On a derivative involving the Riemann zeta function

Question

Let $n$ be a positive real number. Can the equality

$$\dfrac{d^{n}}{ds^{n}}\Big[s^{n-1}\ln\Big(\pi^{-s/2}\Gamma\Big(1+\frac{s}{2}\Big)\Big)\Big]\Bigg|_{s=1} = - \dfrac{d^{n}}{ds^{n}}\Big[s^{n-1}\ln\Big(\ln(s-1)\zeta(s)\Big)\Big]\Bigg|_{s=1}$$

be possible for any positive real $n$, where $\zeta(s)$ is the Riemann zeta function and $\Gamma(s)$ is the usual gamma function in number theory ?

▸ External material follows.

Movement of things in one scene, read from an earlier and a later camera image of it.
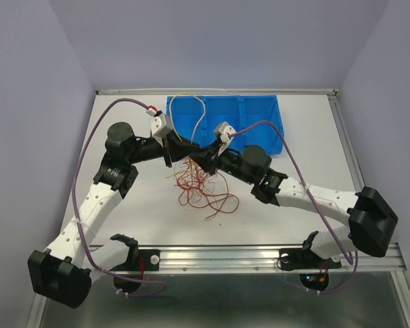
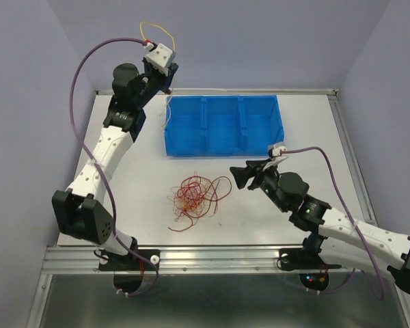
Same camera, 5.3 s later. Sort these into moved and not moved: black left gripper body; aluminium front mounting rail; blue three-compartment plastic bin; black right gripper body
Moved: black left gripper body; black right gripper body
Not moved: aluminium front mounting rail; blue three-compartment plastic bin

My approach was by fractional calculus (to accommodate all reals), but I did not complete it since it appeared terribly malicious too me. I'm wondering if there can be some shorter and more intuitive way? Even a long complete proof by fractional calculus will still be very much appreciated.

Answer 1

Many basic complex-analyis misunderstandings here.

• First of all, $\frac{d^n}{ds^n}$ means $n \in \mathbb{N}$ (otherwise you have to define it). Then you probably wanted to write the Laurent series at $s=1$ of $\log \zeta(s)$. Unfortunately, $s=1$ is a branch point of $\log \zeta(s)$ not an isolated singularity, so it doesn't have a Laurent series there, and the coefficients you wrote on the RHS don't exist.

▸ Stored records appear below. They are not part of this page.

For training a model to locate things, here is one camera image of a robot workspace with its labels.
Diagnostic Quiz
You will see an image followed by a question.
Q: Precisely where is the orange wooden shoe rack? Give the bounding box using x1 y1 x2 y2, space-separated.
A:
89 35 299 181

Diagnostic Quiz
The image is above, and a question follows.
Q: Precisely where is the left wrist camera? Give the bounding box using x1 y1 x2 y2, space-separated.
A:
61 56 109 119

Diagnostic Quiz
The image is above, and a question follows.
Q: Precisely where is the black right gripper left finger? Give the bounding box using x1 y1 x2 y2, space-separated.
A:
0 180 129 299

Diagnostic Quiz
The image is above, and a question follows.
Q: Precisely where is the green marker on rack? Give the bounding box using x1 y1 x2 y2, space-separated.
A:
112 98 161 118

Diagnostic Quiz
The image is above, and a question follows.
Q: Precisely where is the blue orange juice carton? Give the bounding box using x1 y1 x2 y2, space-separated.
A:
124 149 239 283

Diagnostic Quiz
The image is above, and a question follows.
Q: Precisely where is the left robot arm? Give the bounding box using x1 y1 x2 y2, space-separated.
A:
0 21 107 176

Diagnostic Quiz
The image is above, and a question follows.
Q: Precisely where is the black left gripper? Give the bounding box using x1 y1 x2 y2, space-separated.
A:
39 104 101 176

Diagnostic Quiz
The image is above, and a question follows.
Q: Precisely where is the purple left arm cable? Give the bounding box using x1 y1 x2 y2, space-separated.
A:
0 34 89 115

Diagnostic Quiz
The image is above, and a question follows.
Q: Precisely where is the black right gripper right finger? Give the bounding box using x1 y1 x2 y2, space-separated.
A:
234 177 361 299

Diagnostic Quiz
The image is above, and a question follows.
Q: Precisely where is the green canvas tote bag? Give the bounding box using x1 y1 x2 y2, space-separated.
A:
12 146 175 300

• Then I can guess you wanted instead to consider $\dfrac{d^{n}}{ds^{n}}\Big[s^{n-1}\log\Big((s-1)\zeta(s)\Big)\Big]\Bigg|_{s=1}$ since $\log\Big((s-1)\zeta(s)\Big)$ is analytic at $s=1$, but it also means $\log\Big((s-1)\zeta(s)\Big)= \sum_{k=0}^\infty c_k (s-1)^k$ (for $|s-1| < 3$) and hence $\dfrac{d^{n}}{ds^{n}}\Big[s^{n-1}\log\Big((s-1)\zeta(s)\Big)\Big]\Bigg|_{s=1} = \dfrac{d^{n}}{ds^{n}}\Big[\sum_{k=0}^\infty c_k(s-1)^{n+k-1}\Big]\Bigg|_{s=1} $ $=\sum_{k=1}^\infty c_k\frac{(n+k-1)!}{n!}(s-1)^{k-1}\Bigg|_{s=1} = c_1$

  where $c_1 = \frac{d}{ds}\Big[\log\Big((s-1)\zeta(s)\Big)\Big]\Bigg|_{s=1} = \lim_{s \to 1} \frac{\zeta'(s)}{\zeta(s)}+\frac{1}{s-1} = \gamma$ (the Euler-Mascheroni constant)

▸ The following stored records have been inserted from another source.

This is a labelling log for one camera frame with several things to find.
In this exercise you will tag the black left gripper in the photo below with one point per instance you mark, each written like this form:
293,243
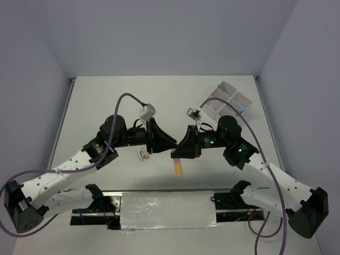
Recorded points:
161,141

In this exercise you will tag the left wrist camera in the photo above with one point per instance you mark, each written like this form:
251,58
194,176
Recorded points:
146,112

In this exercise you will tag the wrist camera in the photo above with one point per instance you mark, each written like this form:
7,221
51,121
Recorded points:
146,112
195,115

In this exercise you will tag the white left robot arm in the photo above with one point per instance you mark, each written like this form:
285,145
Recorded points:
46,196

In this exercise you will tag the orange pink highlighter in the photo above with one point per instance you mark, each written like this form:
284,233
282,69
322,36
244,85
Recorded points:
178,167

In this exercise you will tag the clear compartment organizer box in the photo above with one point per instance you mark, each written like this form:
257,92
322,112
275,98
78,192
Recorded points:
225,91

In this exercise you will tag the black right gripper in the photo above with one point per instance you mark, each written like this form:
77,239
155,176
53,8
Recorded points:
190,146

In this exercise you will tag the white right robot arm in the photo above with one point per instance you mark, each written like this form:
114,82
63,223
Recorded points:
263,184

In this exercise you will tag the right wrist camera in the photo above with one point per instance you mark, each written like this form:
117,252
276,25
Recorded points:
195,115

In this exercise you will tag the silver foil panel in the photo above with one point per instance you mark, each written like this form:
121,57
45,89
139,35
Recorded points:
167,210

• In the same way $\log\Big(\pi^{-s/2}\Gamma\Big(1+\frac{s}{2}\Big)\Big) = \sum_{n=0}^\infty a_n (s-1)^n$ and $\dfrac{d^{n}}{ds^{n}}\Big[(s-1)^{n-1}\log\Big(\pi^{-s/2}\Gamma\Big(1+\frac{s}{2}\Big)\Big)\Big]\Bigg|_{s=1} = a_{1} = -\frac{\log(\pi)}{2}+ \frac{\Gamma'(3/2)}{2\Gamma(3/2)}$ $ -\frac{\log(\pi)}{2}+1+\frac{\Gamma'(1/2)}{2\Gamma(1/2)}=-\frac{\log(\pi)}{2}+1- \frac{2\log(2)+\gamma}{2} \ne -\gamma$

• Finally, note that the coefficients $c_n$ of the Taylor series of $\log\Big((s-1)\zeta(s)\Big)$ around $s=1$ are given by $$c_n = \frac{1}{n!}\dfrac{d^{n}}{ds^{n}}\Big[\log\Big((s-1)\zeta(s)\Big)\Big]\Bigg|_{s=1}$$